Task description -> Locate and copy each line in the data that contains the word "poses".

================================

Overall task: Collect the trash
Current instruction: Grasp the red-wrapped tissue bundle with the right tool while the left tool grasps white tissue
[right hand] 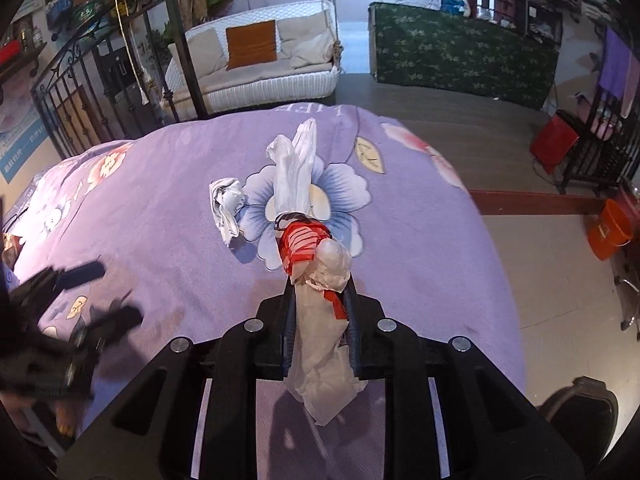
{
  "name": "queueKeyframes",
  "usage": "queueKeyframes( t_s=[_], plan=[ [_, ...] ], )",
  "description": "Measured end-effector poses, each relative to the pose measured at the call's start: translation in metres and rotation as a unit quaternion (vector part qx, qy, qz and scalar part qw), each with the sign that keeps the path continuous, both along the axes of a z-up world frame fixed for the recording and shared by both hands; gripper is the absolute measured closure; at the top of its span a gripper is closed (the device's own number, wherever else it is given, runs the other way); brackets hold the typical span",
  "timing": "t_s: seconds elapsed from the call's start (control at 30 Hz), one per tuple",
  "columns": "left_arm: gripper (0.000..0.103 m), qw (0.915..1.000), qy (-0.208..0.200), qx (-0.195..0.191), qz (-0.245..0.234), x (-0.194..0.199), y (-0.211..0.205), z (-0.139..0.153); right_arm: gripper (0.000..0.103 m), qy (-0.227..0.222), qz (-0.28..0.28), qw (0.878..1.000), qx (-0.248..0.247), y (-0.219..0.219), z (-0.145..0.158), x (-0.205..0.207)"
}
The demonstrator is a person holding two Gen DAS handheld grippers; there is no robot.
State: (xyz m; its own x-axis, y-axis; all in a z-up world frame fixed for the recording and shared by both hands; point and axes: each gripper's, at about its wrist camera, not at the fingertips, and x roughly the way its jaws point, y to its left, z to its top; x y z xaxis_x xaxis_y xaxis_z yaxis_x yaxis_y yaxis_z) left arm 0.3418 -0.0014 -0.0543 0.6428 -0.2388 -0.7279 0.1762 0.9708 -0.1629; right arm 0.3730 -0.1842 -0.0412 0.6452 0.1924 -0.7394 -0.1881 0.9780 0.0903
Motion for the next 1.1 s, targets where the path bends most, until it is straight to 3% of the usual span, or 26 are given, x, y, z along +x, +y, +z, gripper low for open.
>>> queueKeyframes(
  t_s=[0.23, 0.37, 0.57, 0.7, 0.8, 0.9, 0.97, 1.1],
  plan=[
    [0.01, 0.9998, 0.009, 0.0, 0.016, 0.047, -0.017, -0.006, 0.081, -0.002, -0.012, 1.0, 0.018, -0.017, 0.001, -0.03],
    [0.017, 0.9995, 0.024, 0.007, 0.021, 0.068, -0.029, -0.013, 0.081, -0.006, -0.017, 1.0, 0.02, -0.023, 0.002, -0.042],
    [0.026, 0.9981, 0.048, 0.032, 0.023, 0.081, -0.045, -0.028, 0.081, -0.001, -0.024, 0.999, 0.032, -0.031, -0.001, -0.054],
    [0.028, 0.9976, 0.039, 0.053, 0.021, 0.08, -0.05, -0.027, 0.081, 0.004, -0.035, 0.998, 0.046, -0.037, -0.006, -0.061],
    [0.037, 0.9975, 0.039, 0.055, 0.023, 0.079, -0.047, -0.026, 0.081, 0.008, -0.042, 0.998, 0.055, -0.039, -0.007, -0.063],
    [0.056, 0.9971, 0.04, 0.062, 0.022, 0.076, -0.045, -0.025, 0.081, 0.007, -0.046, 0.997, 0.06, -0.04, -0.006, -0.065],
    [0.077, 0.9964, 0.042, 0.071, 0.016, 0.075, -0.044, -0.026, 0.081, 0.006, -0.048, 0.997, 0.062, -0.04, -0.004, -0.064],
    [0.083, 0.9967, 0.049, 0.064, 0.008, 0.07, -0.041, -0.025, 0.081, 0.001, -0.051, 0.996, 0.067, -0.039, -0.002, -0.067]
  ],
)
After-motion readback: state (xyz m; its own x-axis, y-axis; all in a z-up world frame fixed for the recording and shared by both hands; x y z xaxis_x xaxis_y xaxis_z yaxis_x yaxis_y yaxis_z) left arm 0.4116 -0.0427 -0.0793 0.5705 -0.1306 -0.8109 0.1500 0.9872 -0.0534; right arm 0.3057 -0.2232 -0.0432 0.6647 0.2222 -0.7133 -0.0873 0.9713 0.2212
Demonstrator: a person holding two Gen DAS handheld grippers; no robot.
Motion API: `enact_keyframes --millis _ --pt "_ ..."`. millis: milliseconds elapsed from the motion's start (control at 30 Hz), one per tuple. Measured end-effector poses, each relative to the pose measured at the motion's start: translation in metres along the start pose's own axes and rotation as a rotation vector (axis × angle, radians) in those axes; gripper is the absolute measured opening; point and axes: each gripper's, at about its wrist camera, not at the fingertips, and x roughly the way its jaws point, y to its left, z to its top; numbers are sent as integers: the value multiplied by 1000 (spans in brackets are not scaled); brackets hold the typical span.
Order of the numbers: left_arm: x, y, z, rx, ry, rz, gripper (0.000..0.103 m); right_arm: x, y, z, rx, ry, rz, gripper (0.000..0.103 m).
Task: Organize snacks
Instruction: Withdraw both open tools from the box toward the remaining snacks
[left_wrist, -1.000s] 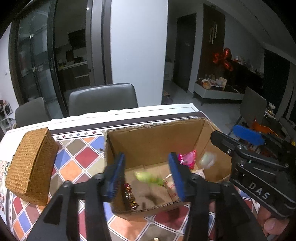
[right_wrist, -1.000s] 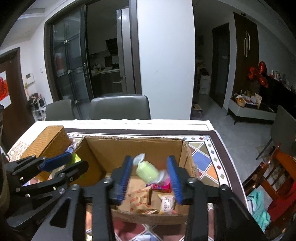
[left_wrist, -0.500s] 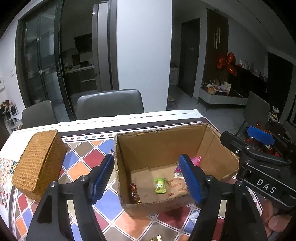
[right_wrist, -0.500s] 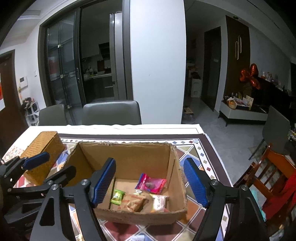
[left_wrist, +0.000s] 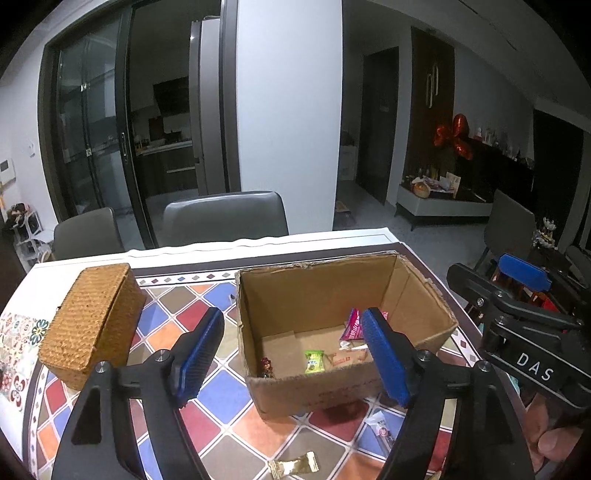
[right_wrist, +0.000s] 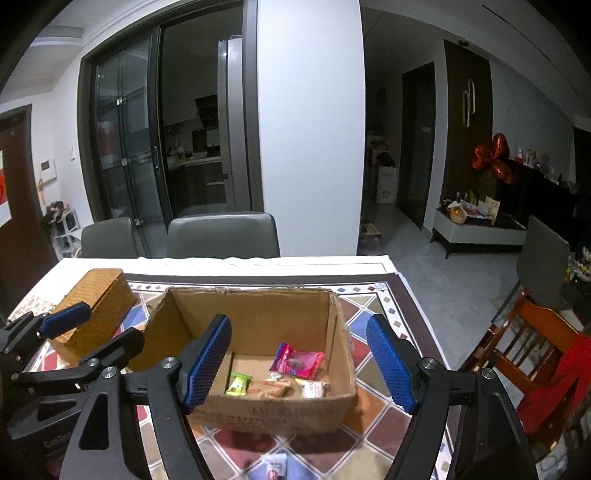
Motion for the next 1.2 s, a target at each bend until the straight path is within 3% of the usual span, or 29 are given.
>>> enact_keyframes --millis 433,700,1200 --pt "-29 -8 -11 2 -21 11 77 -32 -9 -9 12 -22 -14 80" --pt "-50 -14 -17 7 -47 25 83 -51 -12 -18 14 -35 -26 86" --pt "-75 -18 -39 -6 -46 51 91 -76 -16 -37 21 -39 -37 88"
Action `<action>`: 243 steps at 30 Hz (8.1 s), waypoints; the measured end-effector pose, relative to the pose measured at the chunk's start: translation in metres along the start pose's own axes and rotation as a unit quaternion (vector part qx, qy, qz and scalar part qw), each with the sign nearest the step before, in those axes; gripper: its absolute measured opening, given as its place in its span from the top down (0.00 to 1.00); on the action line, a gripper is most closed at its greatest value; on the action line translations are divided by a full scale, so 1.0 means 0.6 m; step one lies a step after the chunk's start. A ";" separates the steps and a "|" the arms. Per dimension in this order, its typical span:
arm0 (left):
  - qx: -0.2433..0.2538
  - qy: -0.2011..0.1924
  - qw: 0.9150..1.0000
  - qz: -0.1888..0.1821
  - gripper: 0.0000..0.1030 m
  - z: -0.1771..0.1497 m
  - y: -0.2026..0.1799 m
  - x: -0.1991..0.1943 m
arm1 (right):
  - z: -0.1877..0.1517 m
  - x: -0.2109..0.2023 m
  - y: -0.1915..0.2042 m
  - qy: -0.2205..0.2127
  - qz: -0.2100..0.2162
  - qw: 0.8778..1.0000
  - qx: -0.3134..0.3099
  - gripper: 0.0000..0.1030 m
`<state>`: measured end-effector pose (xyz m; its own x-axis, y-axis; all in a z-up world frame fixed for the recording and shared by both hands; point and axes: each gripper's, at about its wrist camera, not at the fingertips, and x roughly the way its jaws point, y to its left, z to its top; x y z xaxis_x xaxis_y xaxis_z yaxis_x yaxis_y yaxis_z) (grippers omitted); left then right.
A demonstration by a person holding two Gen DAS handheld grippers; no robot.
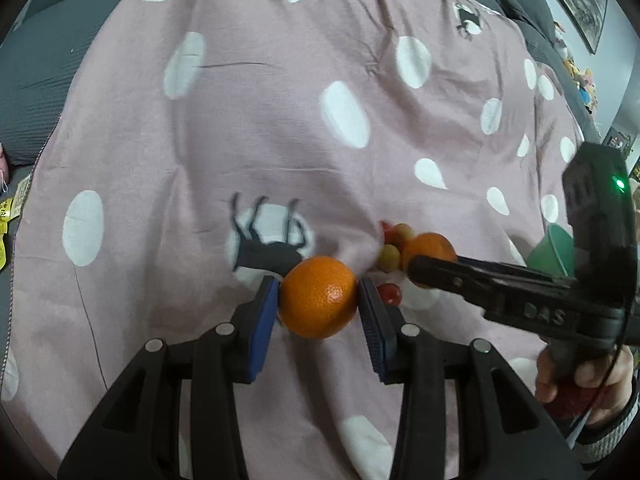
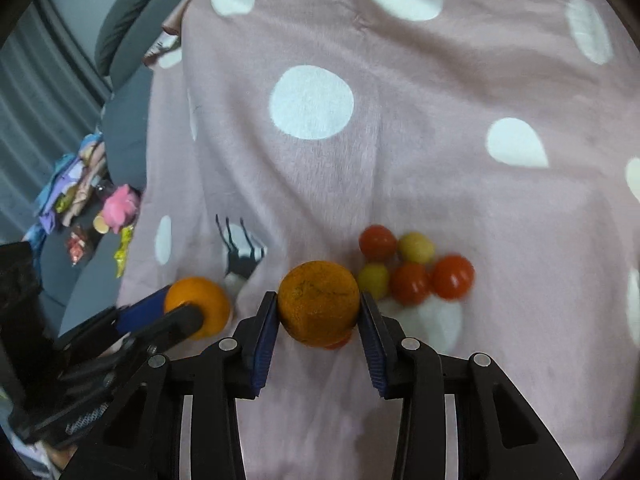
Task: Organize fruits
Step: 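Carry both oranges over the green bowl and release them inside, then grasp a red cherry tomato with the left gripper while the right gripper grasps another, then carry both red cherry tomatoes to the green bowl and release them inside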
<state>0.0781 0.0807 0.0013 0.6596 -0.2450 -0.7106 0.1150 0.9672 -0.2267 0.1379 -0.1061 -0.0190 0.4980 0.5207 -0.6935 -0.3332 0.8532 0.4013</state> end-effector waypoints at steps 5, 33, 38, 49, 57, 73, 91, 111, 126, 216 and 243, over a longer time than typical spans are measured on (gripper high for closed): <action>0.004 0.001 1.000 -0.005 0.61 -0.010 -0.023 -0.022 | -0.029 -0.040 -0.010 -0.006 0.006 1.000 0.011 0.60; 0.171 0.021 0.973 -0.155 0.60 -0.037 -0.376 -0.036 | -0.188 -0.360 -0.179 -0.156 -0.114 0.976 0.098 0.60; 0.196 0.028 0.962 -0.187 0.60 -0.026 -0.445 -0.004 | -0.202 -0.386 -0.221 -0.170 -0.157 0.966 0.116 0.60; 0.226 0.074 0.955 -0.175 0.60 -0.039 -0.518 0.079 | -0.207 -0.368 -0.266 -0.149 -0.179 0.963 0.134 0.60; 0.211 0.066 0.960 -0.169 0.40 -0.039 -0.497 0.069 | -0.208 -0.365 -0.265 -0.138 -0.193 0.962 0.136 0.58; 0.085 0.039 0.994 -0.058 0.31 -0.087 -0.220 -0.049 | -0.199 -0.374 -0.181 -0.161 -0.134 0.975 0.077 0.56; -0.006 0.051 0.998 -0.041 0.33 -0.127 -0.088 -0.065 | -0.176 -0.230 -0.056 -0.057 -0.078 0.995 -0.024 0.56; 0.093 0.103 0.990 -0.019 0.54 -0.021 -0.126 0.140 | -0.147 -0.149 -0.089 -0.022 -0.057 0.998 -0.011 0.56; 0.082 0.098 0.992 -0.007 0.75 -0.010 -0.084 0.150 | -0.088 -0.078 -0.096 -0.008 -0.029 0.999 -0.014 0.56; 0.206 0.064 0.963 -0.161 0.75 -0.021 -0.469 0.042 | -0.166 -0.356 -0.243 -0.134 -0.129 0.976 0.111 0.68; 0.178 0.078 0.973 -0.127 0.34 -0.066 -0.391 0.035 | -0.209 -0.416 -0.298 -0.168 -0.134 0.961 0.176 0.57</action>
<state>0.0355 -0.1538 0.0131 0.4588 -0.4602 -0.7601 0.5288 0.8289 -0.1826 -0.0270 -0.3927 0.0073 0.7779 0.2108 -0.5920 0.1055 0.8849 0.4537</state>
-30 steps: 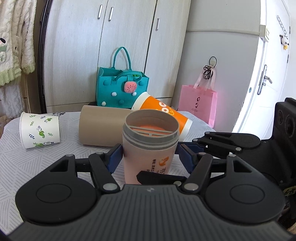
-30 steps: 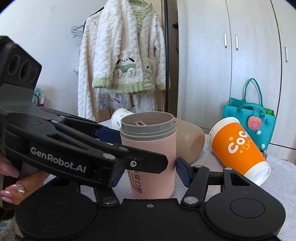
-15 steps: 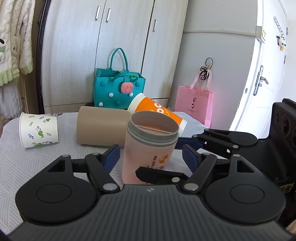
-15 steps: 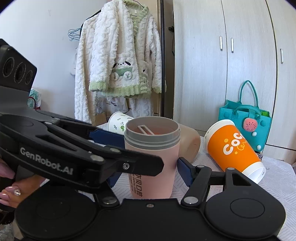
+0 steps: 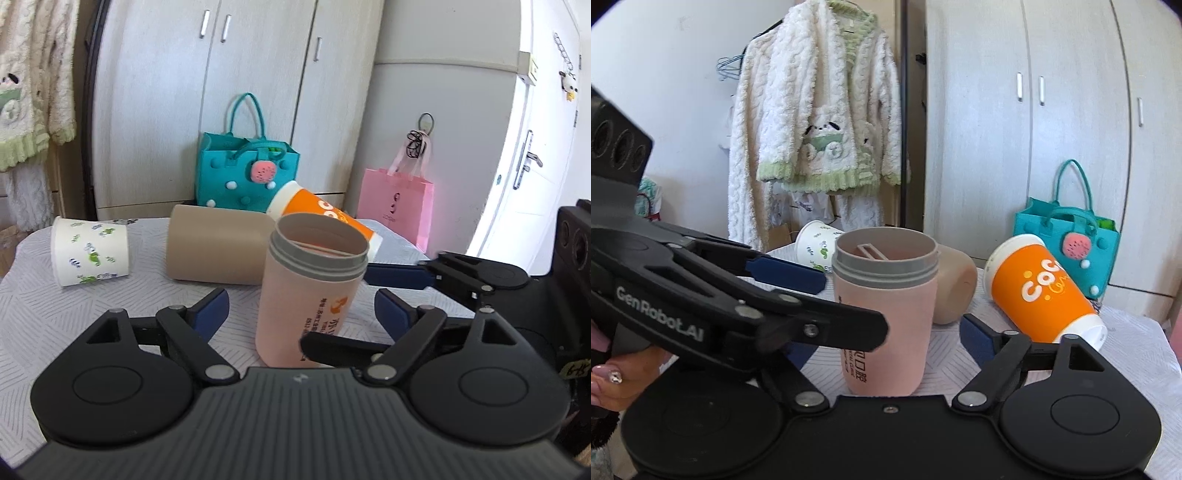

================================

Output below ->
  "description": "Measured end-effector poses, each relative to the pose measured at the call's start: translation in metres and rotation as a unit quaternion (vector part qx, qy, qz and scalar part qw), each with the sign that keeps the path continuous, both along the axes of a z-up world frame fixed for the recording and shared by both hands; gripper is the absolute measured closure; at the top of its span a gripper is closed (the device's own number, wherever else it is given, runs the other way); brackets hold the typical span",
Motion API: `enact_keyframes --millis _ --pt "_ ..."`. millis: milliseconds elapsed from the motion's start (control at 30 Hz), one per tuple. Measured end-effector poses, each relative to the pose measured at the motion's start: translation in metres along the start pose's own axes and rotation as a rotation vector (axis × angle, radians) in those axes; gripper is the absolute measured opening; point and axes: each gripper's, at about its wrist camera, not at the fingertips, and x roughly the way its jaws point, y to its left, z to its top; numbers are sent as integers: the value multiplied by 1000 (spans in brackets are not scaled); brackets hold the typical span.

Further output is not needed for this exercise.